The only tool/library I've found for this use case is this one, but in testing it has more than a few bugs and the code is too dense for me to sort out what the underlying algorithm is: https://github.com/twaugh/patchutils

  • as far as a procedure to combine patches could go : you could generate a file, which has line numbers and context lines matching the ones expected in your patches, apply the patches to said file, and get the final diff. – LeGEC Feb 21 '23 at 07:04
  • for this to work seemlessly, you need to have exactly compatible patches: on all the lines affected by patch `1 .. n`, patch `n+1` should have a context which match exactly those lines (line number and line content). – LeGEC Feb 21 '23 at 07:07
  • to create the initial file, you should scan all the patches, to see what lines the starting file should have. e.g: taking your simple example, you have to read both patches to discover that the starting file needs to have at least 9 lines -- or is it 10 ? -- so that patch 2 applies. – LeGEC Feb 21 '23 at 07:09
  • @LeGEC thanks for the suggestion!

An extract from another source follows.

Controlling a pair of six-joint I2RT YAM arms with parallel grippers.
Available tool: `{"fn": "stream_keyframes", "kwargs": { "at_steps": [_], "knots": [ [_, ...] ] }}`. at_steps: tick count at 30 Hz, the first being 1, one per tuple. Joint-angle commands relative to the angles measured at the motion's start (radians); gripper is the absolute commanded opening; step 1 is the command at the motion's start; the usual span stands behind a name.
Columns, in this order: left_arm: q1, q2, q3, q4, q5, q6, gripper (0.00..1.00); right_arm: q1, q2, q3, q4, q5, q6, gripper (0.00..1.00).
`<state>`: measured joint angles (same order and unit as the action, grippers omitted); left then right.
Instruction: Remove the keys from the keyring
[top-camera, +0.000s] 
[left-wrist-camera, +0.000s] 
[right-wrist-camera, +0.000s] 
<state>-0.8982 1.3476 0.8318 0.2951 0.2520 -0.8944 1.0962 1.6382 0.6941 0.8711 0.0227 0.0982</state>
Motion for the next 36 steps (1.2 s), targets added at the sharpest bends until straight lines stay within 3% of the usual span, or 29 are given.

I have tried to do something like that and the issue is that when getting the final diff the number of blank lines causes an issue, at least in my tests. So I am looking for a way to directly combine the patches, without re-diffing. – Sam Stern Feb 21 '23 at 15:06
  • 1
    why not using what you have from git now? applying the 2 patches one after another and than making a new patch from the 2? – A-_-S Mar 02 '23 at 10:53

1 Answers1

1

First I fixed the syntax errors in your patch files:

  • Patch files must have a file header, so I added the --- and +++ lines.
  • Context lines start with a single space, so I added to them.
  • The numbers in the @@ hunks must match the lines that follow, so I changed the 2 to 3 in order to include the more context line.

p1 is now:

--- old
+++ new
@@ -1,1 +1,2 @@
+ add this first line
 this line is just context

p2 is now:

--- old
+++ new
@@ -1,2 +1,2 @@
- add this first line
+ change the first line
 this line is just context
@@ -7,3 +7,3 @@
 context
- change this line
+ to this one
 more context

Running combinediff p1 p2 resulted in:

combinediff: hunk-splitting is required in this case, but is not yet implemented
combinediff: use the -U option to work around this

Running combinediff -U1 p1 p2 resulted in:

diff -U1 new new
--- new
+++ new
@@ -1 +1,2 @@
+ change the first line
 this line is just context
@@ -6,3 +7,3 @@
 context
- change this line
+ to this one
 more context

The result differs from your expectation in a two places:

  • The generated patch has @@ -1 instead of @@ -1,1. That's an allowed abbreviation.
  • The generated patch has @@ -6,3 instead of @@ -7,3, which correctly accounts for the 1 line that the first patch has added.

Except for the unimplemented feature, that looks exactly as expected to me.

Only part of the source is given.